Psychoanalysts that followed Freud such as Adler and Jung accepted many of the basic ideas of Freud. The basic personality structure of Id, Ego, and Superego made sense to most neo-Freudians as did the importance of unconscious motivation, the significance of childhood in personality development and the roles of anxiety and defense mechanisms. However, Fromm viewed the Ego as more of a mediator between the pleasure and reality principles, and placed more emphasis on conscious motivation. Erikson in turn emphasized the importance of psychosocial stages and deemphasized the role of sexuality in human development. Heuristic research motivated by psychoanalytic concepts included the concept of unconscious motivation measured in the Thematic Apperception Test (TAT), and the Rorschach Inkblot Test. However, overall the research inspired by psychoanalysis lacked in both reliability and validity (Peterson, 1978). More importantly recent research has contradicted many of Freud’s ideas and conceptions.

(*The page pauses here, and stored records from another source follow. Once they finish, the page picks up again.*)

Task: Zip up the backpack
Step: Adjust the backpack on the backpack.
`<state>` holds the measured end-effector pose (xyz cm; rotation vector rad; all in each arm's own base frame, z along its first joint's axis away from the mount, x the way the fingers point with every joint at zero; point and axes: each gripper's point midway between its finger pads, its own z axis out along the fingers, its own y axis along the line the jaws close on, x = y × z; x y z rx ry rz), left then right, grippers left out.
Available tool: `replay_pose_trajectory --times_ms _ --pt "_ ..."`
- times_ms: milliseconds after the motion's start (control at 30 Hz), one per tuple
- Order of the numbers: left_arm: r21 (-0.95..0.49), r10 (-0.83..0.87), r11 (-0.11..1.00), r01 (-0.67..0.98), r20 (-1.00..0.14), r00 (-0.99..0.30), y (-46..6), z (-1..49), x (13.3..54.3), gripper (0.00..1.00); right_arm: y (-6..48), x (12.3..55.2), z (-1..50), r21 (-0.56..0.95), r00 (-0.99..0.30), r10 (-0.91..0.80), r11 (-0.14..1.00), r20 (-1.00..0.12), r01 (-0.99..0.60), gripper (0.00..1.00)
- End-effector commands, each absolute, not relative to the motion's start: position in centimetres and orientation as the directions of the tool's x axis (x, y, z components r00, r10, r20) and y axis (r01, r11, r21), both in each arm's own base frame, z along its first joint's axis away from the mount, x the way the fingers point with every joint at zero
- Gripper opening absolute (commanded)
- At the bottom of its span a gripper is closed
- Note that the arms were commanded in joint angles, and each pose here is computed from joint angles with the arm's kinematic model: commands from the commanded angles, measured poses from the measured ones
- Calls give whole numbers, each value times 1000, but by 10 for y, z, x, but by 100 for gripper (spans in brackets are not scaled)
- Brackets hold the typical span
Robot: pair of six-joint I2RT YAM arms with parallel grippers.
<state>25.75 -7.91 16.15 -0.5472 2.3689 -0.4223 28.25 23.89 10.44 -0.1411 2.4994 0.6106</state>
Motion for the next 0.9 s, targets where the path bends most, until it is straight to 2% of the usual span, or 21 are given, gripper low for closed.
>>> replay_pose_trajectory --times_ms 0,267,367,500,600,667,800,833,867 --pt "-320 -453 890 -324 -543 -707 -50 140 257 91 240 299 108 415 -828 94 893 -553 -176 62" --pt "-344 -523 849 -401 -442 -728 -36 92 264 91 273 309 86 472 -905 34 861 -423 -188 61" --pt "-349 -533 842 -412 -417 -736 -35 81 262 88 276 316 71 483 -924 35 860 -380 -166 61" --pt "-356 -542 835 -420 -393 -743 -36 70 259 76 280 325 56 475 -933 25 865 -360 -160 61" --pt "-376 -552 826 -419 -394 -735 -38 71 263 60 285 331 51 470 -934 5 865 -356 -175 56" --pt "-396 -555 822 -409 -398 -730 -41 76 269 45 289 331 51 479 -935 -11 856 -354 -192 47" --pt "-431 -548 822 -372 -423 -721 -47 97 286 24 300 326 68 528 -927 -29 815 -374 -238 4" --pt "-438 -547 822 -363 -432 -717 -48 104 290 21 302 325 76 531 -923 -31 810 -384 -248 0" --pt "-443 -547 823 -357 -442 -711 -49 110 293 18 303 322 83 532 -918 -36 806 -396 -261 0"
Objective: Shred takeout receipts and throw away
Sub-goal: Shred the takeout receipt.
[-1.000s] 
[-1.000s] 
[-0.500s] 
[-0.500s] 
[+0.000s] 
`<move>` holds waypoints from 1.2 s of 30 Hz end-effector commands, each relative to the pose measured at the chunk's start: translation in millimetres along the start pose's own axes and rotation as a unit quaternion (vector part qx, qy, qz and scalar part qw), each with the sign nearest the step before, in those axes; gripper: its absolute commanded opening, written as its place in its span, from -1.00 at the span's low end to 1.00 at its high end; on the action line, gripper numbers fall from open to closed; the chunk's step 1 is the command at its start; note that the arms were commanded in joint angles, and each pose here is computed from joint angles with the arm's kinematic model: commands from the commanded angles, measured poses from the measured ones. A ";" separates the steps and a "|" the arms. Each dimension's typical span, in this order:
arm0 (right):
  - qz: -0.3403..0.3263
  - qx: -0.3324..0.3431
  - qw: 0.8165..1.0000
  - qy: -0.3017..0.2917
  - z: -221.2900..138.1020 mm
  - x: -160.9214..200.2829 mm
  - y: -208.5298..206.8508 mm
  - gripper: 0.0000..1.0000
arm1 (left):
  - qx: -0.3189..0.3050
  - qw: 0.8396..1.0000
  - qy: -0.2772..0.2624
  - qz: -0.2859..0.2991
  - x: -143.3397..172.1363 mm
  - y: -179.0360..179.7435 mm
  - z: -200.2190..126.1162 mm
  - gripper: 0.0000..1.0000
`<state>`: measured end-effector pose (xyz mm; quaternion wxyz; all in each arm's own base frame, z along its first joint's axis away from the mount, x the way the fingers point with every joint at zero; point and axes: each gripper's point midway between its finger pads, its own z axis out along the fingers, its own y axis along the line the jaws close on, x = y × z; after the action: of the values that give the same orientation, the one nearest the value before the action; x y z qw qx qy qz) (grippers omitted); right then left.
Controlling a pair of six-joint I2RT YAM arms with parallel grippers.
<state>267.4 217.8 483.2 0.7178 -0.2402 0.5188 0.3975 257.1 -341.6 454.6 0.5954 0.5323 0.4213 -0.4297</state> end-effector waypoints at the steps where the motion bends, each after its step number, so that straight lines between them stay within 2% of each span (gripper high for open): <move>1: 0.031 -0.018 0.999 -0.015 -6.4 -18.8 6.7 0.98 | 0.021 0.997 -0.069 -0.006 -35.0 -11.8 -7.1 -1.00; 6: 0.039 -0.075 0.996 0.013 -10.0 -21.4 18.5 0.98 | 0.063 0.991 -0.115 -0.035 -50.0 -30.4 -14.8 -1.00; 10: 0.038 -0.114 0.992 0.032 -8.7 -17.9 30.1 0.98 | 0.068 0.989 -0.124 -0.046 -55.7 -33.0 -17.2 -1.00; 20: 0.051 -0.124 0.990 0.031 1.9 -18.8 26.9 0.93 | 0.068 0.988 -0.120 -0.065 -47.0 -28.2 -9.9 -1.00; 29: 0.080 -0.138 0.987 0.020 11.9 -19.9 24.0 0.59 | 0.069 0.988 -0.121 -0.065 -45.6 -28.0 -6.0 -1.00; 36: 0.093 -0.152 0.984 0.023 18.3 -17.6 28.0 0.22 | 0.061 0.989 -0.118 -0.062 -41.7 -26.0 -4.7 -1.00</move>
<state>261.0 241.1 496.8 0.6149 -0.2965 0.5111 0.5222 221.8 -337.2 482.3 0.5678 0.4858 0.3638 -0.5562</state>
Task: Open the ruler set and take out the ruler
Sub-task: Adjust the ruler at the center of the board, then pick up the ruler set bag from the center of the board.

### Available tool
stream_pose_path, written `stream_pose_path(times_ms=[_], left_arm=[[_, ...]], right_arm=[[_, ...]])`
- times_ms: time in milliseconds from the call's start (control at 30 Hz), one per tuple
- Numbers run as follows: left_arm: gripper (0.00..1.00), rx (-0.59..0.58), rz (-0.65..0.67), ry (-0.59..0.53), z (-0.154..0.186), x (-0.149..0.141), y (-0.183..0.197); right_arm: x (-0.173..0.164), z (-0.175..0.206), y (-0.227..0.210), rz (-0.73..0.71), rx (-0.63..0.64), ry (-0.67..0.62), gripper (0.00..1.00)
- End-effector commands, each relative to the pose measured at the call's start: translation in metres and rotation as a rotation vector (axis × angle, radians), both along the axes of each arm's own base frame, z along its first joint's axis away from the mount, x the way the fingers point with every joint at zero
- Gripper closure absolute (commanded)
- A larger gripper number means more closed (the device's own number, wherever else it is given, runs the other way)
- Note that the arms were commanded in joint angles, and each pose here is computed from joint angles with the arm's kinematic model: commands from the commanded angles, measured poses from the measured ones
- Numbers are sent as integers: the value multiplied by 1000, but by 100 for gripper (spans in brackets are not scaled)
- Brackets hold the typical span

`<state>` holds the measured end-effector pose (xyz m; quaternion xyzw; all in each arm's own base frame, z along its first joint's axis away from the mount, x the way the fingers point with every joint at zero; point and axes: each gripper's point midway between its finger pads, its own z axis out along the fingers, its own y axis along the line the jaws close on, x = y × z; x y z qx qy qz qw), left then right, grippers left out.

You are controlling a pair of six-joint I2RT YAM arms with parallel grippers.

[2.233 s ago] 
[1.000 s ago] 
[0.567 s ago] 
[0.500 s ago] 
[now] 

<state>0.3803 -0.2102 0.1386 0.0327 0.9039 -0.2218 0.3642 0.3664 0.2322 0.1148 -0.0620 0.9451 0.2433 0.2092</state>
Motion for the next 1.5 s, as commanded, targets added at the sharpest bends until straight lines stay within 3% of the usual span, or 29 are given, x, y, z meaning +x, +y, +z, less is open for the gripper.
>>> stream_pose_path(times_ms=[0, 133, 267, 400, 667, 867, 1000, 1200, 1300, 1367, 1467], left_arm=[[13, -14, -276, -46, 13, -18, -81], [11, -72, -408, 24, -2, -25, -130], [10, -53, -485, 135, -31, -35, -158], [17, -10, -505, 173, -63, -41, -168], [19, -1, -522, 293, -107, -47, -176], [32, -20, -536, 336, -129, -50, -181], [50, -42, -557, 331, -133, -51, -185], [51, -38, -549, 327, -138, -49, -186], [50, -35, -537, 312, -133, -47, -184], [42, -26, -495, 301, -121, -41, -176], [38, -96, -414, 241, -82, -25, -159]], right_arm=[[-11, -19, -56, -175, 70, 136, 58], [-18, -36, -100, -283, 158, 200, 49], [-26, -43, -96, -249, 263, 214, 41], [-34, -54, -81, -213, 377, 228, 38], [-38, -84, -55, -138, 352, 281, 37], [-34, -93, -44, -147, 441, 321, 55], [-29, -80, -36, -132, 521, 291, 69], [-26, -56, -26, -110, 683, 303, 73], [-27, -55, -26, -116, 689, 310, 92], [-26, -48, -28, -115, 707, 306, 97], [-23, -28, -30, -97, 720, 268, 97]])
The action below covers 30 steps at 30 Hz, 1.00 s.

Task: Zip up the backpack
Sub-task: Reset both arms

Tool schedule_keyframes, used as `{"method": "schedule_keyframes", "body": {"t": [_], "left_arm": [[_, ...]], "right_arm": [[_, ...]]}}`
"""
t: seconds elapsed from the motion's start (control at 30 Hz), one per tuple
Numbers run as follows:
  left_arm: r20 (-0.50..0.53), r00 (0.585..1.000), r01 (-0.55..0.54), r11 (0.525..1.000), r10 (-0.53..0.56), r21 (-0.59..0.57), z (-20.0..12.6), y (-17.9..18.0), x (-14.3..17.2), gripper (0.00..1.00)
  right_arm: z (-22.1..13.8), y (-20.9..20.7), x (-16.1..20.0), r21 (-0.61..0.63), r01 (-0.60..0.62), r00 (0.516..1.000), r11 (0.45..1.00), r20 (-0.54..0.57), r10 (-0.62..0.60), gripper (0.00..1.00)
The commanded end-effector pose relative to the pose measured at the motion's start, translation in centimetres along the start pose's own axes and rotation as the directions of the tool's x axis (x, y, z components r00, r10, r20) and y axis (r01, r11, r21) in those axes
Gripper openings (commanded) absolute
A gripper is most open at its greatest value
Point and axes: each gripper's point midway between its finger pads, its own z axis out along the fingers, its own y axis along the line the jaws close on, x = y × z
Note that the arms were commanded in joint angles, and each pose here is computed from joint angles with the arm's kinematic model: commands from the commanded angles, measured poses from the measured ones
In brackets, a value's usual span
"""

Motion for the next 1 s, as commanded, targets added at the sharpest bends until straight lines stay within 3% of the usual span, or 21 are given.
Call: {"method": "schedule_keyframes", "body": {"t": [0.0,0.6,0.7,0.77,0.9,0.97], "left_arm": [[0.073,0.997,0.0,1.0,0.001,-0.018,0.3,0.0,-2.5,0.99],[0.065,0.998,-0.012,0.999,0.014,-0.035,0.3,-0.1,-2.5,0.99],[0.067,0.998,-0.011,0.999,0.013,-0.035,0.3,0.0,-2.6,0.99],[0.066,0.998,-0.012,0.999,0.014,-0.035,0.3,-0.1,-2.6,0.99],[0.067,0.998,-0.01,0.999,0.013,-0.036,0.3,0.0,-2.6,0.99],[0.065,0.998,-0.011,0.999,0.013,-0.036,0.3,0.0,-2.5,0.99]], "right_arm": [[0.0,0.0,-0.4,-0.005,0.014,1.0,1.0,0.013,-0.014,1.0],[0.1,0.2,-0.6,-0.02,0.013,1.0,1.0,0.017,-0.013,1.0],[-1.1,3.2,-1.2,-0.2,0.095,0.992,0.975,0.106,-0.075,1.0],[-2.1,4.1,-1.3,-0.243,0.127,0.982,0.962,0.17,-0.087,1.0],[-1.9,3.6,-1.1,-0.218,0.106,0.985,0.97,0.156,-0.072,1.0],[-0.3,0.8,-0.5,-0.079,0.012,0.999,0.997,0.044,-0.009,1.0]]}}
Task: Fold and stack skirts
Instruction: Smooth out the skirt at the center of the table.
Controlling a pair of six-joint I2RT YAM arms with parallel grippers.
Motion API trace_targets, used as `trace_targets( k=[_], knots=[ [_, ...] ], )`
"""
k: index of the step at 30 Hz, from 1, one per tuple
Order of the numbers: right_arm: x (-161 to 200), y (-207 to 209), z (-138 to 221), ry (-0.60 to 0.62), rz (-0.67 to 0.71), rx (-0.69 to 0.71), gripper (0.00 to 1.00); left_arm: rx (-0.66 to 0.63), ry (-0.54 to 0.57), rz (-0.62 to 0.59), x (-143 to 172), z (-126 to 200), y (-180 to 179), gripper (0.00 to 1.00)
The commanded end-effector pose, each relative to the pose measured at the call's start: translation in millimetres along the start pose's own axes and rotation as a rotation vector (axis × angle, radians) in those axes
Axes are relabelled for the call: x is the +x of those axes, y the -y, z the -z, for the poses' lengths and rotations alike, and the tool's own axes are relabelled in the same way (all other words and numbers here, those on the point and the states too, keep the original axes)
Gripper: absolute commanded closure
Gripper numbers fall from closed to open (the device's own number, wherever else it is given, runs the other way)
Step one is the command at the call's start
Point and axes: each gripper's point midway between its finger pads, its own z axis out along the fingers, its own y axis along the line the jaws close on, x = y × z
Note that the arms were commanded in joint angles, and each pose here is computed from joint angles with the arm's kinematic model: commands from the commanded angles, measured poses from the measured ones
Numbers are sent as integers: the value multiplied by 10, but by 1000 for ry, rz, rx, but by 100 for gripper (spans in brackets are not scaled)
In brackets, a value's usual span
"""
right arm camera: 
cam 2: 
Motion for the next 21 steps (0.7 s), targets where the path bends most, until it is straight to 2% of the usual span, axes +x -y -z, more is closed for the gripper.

For example, Kagan (1989) noted that despite the lower levels of sexual repression in our libertine modern society (that was thought by Freud to cause psychological disorders) the expected frequency of disorders have not diminished suggesting that other variables are at play in psychological dysfunction. On the other hand the ideas of unconscious motivation appear to have validity (Kihlstrom, 1990) since we are limited in the access to the information in our minds, although now the unconscious is thought of as cognitive schemas that process stimuli and control our perceptions.